В эту минуту вскочил Пети Ковач. От злости он не мог выговорить ни слова, только скрежетал зубами и грозил кому-то кулаком.
Все молча глядели на него. Глядел и Ион, недоумевая, кому Пети грозит кулаком, И весь похолодел, когда понял.
— Ты что, Пети? — спросил, вставая, Константин Кирилэ. Он тоже был взбешен, весь дрожал и, чтобы не потерять самообладания, вцепился руками в край стола.
— Вы сговорились! — заорал Пети. — И ты, Гьюри… Предатель! Предал свою семью… Забыл, что тебя зовут Ковач!..
И он бросился к двери, расталкивая стоявших на его пути людей, все еще сжимая кулаки и невнятно что-то бормоча. Вслед за ним вышел Гьюри Ковач, и вскоре все услышали, как они яростно ссорились и ругались во дворе. Люди в зале молчали, и нельзя было догадаться, о чем они думают.

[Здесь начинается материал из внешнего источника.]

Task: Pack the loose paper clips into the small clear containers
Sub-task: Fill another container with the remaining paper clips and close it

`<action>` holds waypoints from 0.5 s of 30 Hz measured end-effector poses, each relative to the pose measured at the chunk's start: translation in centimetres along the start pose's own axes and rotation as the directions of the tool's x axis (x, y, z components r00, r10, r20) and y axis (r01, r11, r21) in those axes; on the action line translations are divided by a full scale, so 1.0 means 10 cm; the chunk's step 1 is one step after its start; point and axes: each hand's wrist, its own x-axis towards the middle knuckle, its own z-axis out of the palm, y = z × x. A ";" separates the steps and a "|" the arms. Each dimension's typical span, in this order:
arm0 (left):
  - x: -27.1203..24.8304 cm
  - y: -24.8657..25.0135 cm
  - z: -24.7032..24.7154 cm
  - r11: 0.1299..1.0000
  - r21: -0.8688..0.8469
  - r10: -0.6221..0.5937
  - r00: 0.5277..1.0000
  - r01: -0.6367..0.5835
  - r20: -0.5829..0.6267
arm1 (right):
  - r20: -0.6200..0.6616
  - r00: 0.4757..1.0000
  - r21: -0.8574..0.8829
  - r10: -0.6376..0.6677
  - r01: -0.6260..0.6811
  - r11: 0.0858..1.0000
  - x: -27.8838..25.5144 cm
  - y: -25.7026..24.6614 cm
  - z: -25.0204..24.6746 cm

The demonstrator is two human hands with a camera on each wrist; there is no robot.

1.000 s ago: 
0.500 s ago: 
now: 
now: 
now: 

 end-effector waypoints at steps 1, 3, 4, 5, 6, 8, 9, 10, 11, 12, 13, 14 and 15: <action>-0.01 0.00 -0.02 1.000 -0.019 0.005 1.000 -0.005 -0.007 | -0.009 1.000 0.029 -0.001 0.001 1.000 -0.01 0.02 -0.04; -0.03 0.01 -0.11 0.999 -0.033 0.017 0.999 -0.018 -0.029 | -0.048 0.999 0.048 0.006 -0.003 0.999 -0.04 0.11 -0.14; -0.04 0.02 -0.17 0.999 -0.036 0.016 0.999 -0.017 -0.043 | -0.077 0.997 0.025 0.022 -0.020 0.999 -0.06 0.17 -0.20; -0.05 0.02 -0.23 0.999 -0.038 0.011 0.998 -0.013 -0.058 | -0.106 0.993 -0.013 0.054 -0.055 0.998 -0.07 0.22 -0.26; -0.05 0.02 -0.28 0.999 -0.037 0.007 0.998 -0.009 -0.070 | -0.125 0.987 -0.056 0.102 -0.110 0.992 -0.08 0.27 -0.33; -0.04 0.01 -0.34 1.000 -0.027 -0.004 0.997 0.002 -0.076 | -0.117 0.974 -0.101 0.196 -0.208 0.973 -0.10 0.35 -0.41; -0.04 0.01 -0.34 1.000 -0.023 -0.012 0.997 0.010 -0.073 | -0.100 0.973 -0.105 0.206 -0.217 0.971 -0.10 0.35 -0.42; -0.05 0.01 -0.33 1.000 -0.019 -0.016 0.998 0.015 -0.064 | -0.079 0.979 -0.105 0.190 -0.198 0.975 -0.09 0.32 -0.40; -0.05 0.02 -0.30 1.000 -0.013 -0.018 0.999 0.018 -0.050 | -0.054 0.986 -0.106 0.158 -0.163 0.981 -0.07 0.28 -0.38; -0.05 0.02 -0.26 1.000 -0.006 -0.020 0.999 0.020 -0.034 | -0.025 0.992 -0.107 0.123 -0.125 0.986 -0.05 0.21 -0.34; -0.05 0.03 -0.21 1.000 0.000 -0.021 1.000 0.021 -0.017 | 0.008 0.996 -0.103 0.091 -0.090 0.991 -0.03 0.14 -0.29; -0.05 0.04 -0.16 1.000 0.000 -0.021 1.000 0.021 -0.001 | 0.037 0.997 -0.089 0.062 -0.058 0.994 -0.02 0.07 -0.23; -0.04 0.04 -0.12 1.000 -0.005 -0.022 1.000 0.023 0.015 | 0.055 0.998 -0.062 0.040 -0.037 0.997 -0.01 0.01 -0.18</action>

Гьюри Ковач вернулся не скоро, но он вел за собой Пети. У обоих были взволнованные, лица. Сразу видно было, что они не помирились, что пройдет еще немало времени и они еще не раз обменяются резкими словами, прежде чем возродится их старая дружба, Но Ион так и не узнал, о чем они кричали там, во дворе, да и не интересовался этим. Ему все стало так безразлично, что не было дела даже до самого себя. Если бы Пети бросился на него с ножом, он, не обороняясь, со вздохом облегчения, дал бы себя убить. Но Пети не бросился на него, а сел на свое место и уставился в пол. И еще много лет, встретив Иона на дороге, Пети далеко обходил его, сворачивая на другую улицу или, вернувшись назад, поспешно удалялся. Но Ион был убежден, что иначе и быть не может, как бы сильно ни изменились люди за эти десять лет.

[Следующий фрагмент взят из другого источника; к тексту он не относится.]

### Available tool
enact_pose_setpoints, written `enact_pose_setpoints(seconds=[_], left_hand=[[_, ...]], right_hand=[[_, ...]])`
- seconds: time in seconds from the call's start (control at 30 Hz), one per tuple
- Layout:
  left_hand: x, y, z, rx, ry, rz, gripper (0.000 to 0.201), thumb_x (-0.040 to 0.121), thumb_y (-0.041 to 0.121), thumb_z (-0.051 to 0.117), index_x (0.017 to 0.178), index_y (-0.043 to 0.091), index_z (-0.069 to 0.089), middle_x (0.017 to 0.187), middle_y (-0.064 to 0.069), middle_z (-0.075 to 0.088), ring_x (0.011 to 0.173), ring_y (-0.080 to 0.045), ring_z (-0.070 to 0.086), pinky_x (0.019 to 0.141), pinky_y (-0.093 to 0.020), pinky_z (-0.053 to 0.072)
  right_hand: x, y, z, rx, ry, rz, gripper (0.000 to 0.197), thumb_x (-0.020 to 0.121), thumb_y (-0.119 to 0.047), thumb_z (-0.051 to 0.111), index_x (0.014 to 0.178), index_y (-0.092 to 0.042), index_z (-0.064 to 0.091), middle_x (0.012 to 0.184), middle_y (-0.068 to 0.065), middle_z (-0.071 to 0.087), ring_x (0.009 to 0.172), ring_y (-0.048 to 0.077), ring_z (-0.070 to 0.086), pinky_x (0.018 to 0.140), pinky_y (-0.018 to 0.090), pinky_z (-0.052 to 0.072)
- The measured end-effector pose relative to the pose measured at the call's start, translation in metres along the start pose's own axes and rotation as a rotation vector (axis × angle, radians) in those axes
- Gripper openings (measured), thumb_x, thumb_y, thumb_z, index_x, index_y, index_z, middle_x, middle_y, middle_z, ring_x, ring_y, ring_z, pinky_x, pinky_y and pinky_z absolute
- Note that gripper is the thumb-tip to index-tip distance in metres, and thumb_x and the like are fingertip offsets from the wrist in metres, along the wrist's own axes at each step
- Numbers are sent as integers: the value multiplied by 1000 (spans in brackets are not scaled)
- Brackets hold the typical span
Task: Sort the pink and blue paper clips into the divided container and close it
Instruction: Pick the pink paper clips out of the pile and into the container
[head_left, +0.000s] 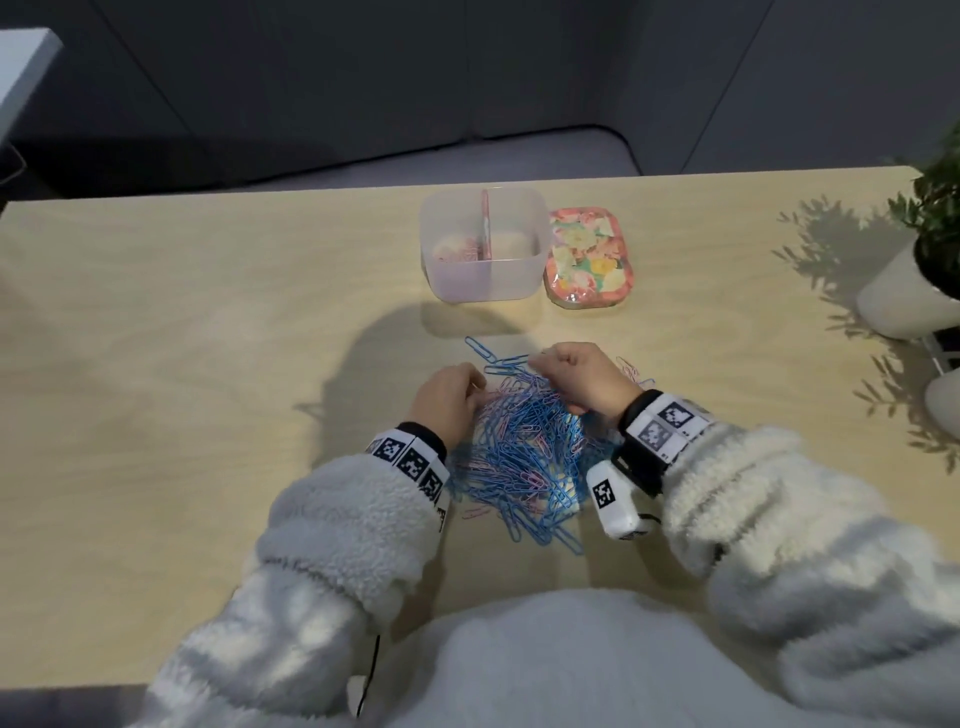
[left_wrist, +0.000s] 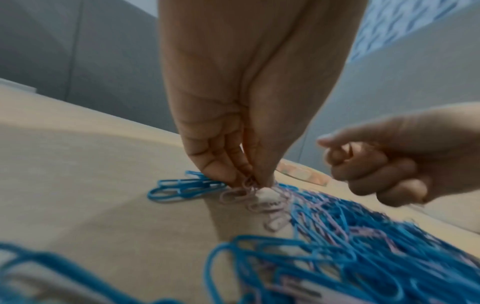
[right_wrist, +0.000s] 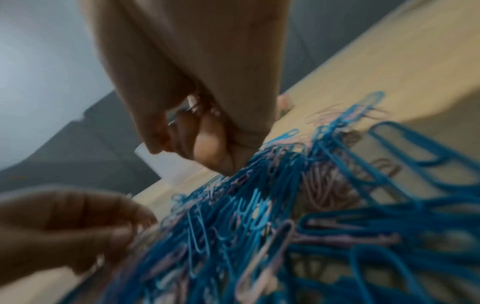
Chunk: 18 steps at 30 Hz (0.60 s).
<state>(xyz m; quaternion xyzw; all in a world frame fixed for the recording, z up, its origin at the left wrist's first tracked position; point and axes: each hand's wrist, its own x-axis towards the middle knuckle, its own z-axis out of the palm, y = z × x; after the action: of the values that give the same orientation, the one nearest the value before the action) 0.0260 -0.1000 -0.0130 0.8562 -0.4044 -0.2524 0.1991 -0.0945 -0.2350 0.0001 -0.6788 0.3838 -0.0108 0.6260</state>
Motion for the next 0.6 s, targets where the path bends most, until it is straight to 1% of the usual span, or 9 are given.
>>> enact_pose_setpoints(seconds=[0.07,0.1,0.2,0.23,0.33,0.43,0.5,0.57,0.6], left_hand=[[0,-7,-7,-73,13,-34,21,91,14,51,107,4,62,108,-12,62,103,-26,56,88,-32,42],[0,-10,-11,-134,11,-59,21,91,12,50,106,4,62,109,-13,63,102,-26,57,87,-30,43],[3,-17,-19,-322,-23,-154,18,91,7,48,101,4,63,97,-12,64,86,-22,58,72,-26,45],[3,-18,-22,-376,-33,-184,17,91,6,46,98,5,61,89,-10,63,80,-21,57,67,-26,44],[3,-20,-26,-503,-28,-266,14,92,5,39,91,6,53,67,-3,57,60,-17,51,58,-26,40],[0,-16,-28,-616,-65,-326,20,94,7,35,82,7,50,60,-5,49,52,-16,45,46,-21,33],[-2,-14,-27,-586,-104,-303,24,94,16,43,72,13,49,61,-3,49,52,-14,44,47,-23,33],[-4,-14,-23,-471,-129,-224,21,90,25,57,73,14,52,64,0,55,55,-11,49,55,-24,37],[-5,-14,-21,-384,-134,-179,16,86,25,62,77,14,55,67,2,57,59,-10,51,59,-24,38]], right_hand=[[4,1,10,-354,-5,-172,21,84,-21,66,68,-16,55,53,-9,43,41,3,40,47,20,33],[5,1,14,-489,-32,-212,13,82,-21,67,75,-14,59,58,-9,49,51,6,46,54,24,36],[6,5,19,-798,-68,-228,9,84,-23,63,88,-14,64,90,3,67,83,23,60,71,30,42],[5,7,17,-843,-71,-218,9,85,-22,61,88,-14,64,95,5,68,88,24,61,72,30,43],[0,4,6,-905,-101,-181,10,84,-21,60,86,-14,68,96,6,68,92,25,62,72,29,42],[2,-10,5,-920,-38,-266,18,88,-22,56,99,-18,69,104,4,68,97,26,61,73,27,38],[8,-20,12,-977,-52,-346,22,90,-22,53,107,-22,68,113,1,67,103,24,61,79,29,42],[15,-25,21,-1093,-128,-403,25,90,-23,53,111,-26,66,119,0,65,110,23,58,86,32,43],[18,-26,23,-1154,-158,-418,25,89,-24,53,111,-27,66,118,1,65,110,24,58,86,32,43]])
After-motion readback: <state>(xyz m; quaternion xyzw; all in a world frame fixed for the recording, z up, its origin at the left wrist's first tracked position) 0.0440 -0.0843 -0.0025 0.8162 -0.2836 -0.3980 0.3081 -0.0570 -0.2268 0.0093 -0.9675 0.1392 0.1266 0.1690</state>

Константин опять призвал присутствующих к порядку, хотя в зале стояла такая напряженная тишина, что слышно было, как люди дышат. Потом он предоставил слово Джену Пэдуряну, а тот начал читать по бумагам, которые держал в руках, но Ион больше не слушал: он был не в силах следить за монотонной речью своего друга. Он не разбирался в своем душевном состоянии, не знал, радоваться ли ему, и вместе с тем печалиться ведь было нечего, раз его приняли. Он сознавал, что смутное желание быть принятым, которое он невольно испытывал, идя в правление, теперь исполнилось. Но это не доставляло ему никакой радости, оттого что он не понимал, и еще долго не мог понять, почему дело обернулось именно так. Его мучил только один вопрос: «Если я не прощен, то зачем они меня приняли?..»

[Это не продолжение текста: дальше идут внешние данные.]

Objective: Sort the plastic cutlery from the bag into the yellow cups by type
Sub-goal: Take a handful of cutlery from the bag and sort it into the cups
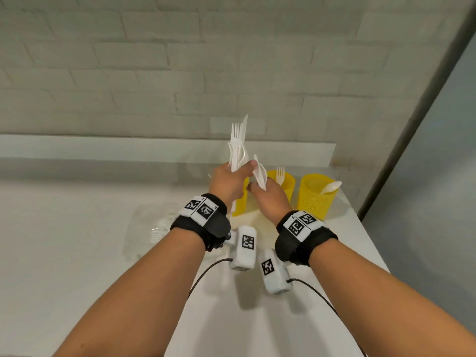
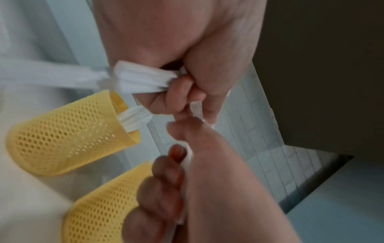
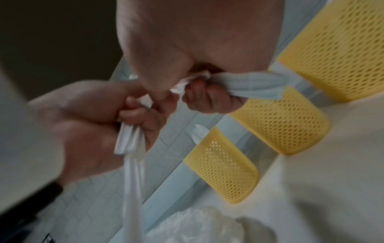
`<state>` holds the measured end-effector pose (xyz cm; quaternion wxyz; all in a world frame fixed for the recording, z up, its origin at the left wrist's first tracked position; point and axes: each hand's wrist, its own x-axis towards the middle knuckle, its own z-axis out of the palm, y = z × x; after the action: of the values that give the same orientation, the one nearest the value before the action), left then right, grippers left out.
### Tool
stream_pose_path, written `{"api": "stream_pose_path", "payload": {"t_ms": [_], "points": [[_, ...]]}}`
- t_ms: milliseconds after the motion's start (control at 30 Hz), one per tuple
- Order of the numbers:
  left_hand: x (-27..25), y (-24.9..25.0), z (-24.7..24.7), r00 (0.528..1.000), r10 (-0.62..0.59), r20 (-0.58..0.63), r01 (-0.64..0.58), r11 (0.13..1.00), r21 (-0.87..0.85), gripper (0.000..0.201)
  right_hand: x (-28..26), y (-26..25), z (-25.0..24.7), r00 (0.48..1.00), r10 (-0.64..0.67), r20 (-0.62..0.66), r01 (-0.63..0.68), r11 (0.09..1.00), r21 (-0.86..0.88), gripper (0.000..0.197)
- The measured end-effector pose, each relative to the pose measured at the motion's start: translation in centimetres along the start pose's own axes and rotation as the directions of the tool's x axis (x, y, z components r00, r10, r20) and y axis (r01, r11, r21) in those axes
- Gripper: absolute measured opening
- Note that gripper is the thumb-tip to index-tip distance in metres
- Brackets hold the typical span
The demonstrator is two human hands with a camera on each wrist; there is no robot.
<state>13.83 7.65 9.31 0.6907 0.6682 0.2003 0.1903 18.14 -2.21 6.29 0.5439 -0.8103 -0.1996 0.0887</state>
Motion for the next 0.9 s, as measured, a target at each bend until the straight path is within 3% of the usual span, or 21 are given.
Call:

Когда Джену Пэдурян закончил доклад, началось обсуждение. Все говорили о жатве: одни весело, с шутками, другие с раздражением, критикуя и обвиняя правление в несправедливости. Многие изъяснялись так путано, что невозможно было понять, чего они хотят. Порой поднимался такой же яростный шум и крик, как во время спора об Ионе Кирилэ, и Константину приходилось вскакивать и во все горло кричать: «Тише! Да уймитесь же!» А Ион с горечью думал: «У него здесь только и дела, что кричать: «Тише!» Они и между собой не очень-то ладят, как же они примирятся со мною?» Потом он перестал вникать в обсуждавшиеся вопросы, и с растерянным видом слушал шум голосов, от которого у него кружилась голова. Когда он сообразил, что о нем и о его судьбе уже позабыли и считают все решенным и больше не заслуживающим внимания (об Ионе думал лишь Пети, по-прежнему сидевший молча, с опущенными глазами, да, быть может, еще несколько человек), он сказал себе: «Как они переменились! Куда же девался их пыл?» Но это его не удивляло: ему все было безразлично.